Thirty years on from its London opening, The Memory of Water is still a funny, incisive, thoughtful and entertaining look at a part of life none of us can avoid. In the midst of life, we are in death, as the old prayer puts it, and that’s what the play shows.
Widowed matriarch Vi has died: her three daughters gather at her home (one of them sleeping in her vacated bed, the others in the spare rooms) to sort things out and prepare for her funeral. It’s winter, and snowing fast.
They’re very different people, these three sisters. Mary has got the most from her education and is now a hospital consultant – she’s in a relationship with a married doctor colleague called Mike; Teresa is running a health food business with her husband, Frank; Catherine, by a long way the youngest, hasn’t got a job and hasn’t got a man (though she’s currently fixated on a guy called Xavier whom she met in Spain).
It would spoil it to give away too much of what happens: each of the daughters has past baggage which comes out slowly in the course of the story - one reason it’s so brilliantly written). Their relationships are capable of flaring into bitter arguments as well as leading them to comfort one another; they discover things about themselves and their partners they never knew before.

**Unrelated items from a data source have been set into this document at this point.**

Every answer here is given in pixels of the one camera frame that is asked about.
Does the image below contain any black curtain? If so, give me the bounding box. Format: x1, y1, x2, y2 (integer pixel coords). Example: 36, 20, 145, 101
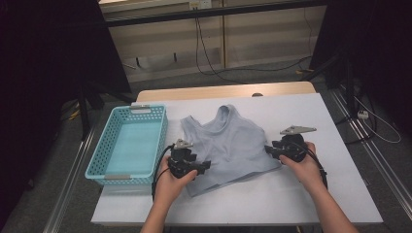
309, 0, 412, 134
0, 0, 132, 224

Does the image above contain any light blue plastic basket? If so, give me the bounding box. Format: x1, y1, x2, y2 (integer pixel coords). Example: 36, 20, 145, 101
85, 104, 169, 187

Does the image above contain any white table cover sheet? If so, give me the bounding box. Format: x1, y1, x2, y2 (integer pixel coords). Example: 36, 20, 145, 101
90, 92, 384, 226

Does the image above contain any hand-held gripper cable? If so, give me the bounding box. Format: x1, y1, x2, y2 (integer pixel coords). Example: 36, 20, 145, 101
151, 144, 177, 202
299, 144, 329, 191

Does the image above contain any black metal stand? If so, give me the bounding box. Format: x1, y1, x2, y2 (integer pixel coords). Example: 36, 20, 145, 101
76, 82, 137, 142
300, 51, 358, 111

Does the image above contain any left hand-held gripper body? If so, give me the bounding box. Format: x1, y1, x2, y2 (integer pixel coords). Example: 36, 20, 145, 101
167, 139, 204, 180

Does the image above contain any left hand-held gripper cable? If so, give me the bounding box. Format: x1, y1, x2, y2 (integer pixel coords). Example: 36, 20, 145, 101
151, 144, 177, 202

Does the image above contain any person's right hand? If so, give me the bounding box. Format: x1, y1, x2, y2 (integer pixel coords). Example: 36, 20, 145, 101
279, 142, 327, 194

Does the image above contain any yellow cable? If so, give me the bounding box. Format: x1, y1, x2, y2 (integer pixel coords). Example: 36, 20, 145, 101
66, 101, 82, 121

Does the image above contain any right hand-held gripper cable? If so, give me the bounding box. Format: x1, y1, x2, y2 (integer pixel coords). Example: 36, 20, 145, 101
299, 144, 329, 191

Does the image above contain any metal floor rail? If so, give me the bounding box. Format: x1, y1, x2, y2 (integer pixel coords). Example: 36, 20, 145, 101
42, 124, 98, 233
329, 86, 412, 221

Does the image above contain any white wall socket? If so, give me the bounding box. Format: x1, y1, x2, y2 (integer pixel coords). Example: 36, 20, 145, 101
189, 0, 213, 10

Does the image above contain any black horizontal bar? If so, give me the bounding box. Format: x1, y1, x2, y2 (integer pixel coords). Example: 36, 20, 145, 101
105, 0, 328, 28

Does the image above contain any grey-blue tank top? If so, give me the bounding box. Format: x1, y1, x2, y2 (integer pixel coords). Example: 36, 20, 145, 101
179, 103, 283, 198

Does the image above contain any black floor cable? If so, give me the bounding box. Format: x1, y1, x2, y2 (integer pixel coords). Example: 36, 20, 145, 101
193, 16, 247, 85
196, 17, 314, 73

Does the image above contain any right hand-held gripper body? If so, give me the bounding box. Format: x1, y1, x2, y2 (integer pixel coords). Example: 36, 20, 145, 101
273, 125, 318, 164

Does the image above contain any white floor cable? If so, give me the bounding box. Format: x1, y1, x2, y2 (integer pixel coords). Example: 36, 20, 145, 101
352, 95, 402, 145

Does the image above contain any person's left hand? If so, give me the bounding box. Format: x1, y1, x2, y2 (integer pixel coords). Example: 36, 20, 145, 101
154, 157, 199, 209

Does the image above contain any wooden table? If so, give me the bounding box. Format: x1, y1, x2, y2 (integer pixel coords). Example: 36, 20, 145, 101
135, 81, 317, 103

And then there’s Vi, the deceased. She’s there sometimes, too, not just inside a box but as her younger self, as Mum (to Mary in particular). Is she a ghost, or in their imaginations? It doesn’t really matter, but she’s there all right, and she talks to them and they to her.
There’s something a bit Stoppardian in the philosophical and psychological themes that pop up in the play. “Recollections may differ,” as someone once said, and part of the undertow is about memory and memories. Why do two people remember the same thing quite differently? How do we process our memories and how do they form us? There’s even a brief excursion into the concepts behind homeopathy – can something effectively no more than water carry a kind of imprint from the past that affects the present - hence the title?

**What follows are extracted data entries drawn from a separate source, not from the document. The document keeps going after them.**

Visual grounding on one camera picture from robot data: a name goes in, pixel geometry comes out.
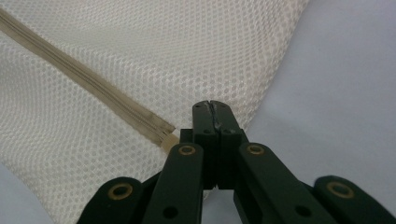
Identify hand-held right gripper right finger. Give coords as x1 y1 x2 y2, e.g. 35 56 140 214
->
211 100 250 190

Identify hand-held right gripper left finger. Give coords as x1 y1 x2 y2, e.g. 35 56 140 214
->
179 99 220 190

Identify white mesh laundry bag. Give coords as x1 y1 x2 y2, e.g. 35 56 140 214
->
0 0 311 224

This co-production between Bolton Octagon and Liverpool Everyman, directed by Bolton's Lotte Wakeham, doesn’t put a foot wrong. Katie Scott’s set and costume design places it right in its period, and the beautifully detailed set at Bolton is in thrust stage shape, with the audience on three sides. The sound design (Andy Graham) gives us evocative songs from the era and before (including Nat King Cole, named in the script).
And what I particularly like about it is the way the performers create their characters, not as stereotypes but as people who are quirky enough to be real. Polly Lister, as 39-year-old Mary, is both intellectually heavyweight and relationally very down-to-earth. Victoria Brazier, as Teresa, is outwardly on top of things but has demons of her own. Helen Flanagan, as Catherine, is over-the-top, a baby in an adult body, but not surprisingly as she’s on joints and shares them. Vicky Binns, as the departed Vi, is the one who had a harder time than any of them but fought through with inner toughness. Each of the them has a virtuoso monologue (or near-monologue) in the second part of the play – Mary and Vi together, as it happens.
The men’s roles are less sympathetic or subtle, but intelligently taken by Charlie De Melo (Mike) and Reginald Edwards (Frank) – they’re partly there for the laughs, and this is a show with plenty of laughs, which makes it great fun. But it also has a few messages: “Forgiving is sometimes just like flicking a switch – and then you’re free” … “Learn to love the cold” ... and so on. That’s what makes it so deep.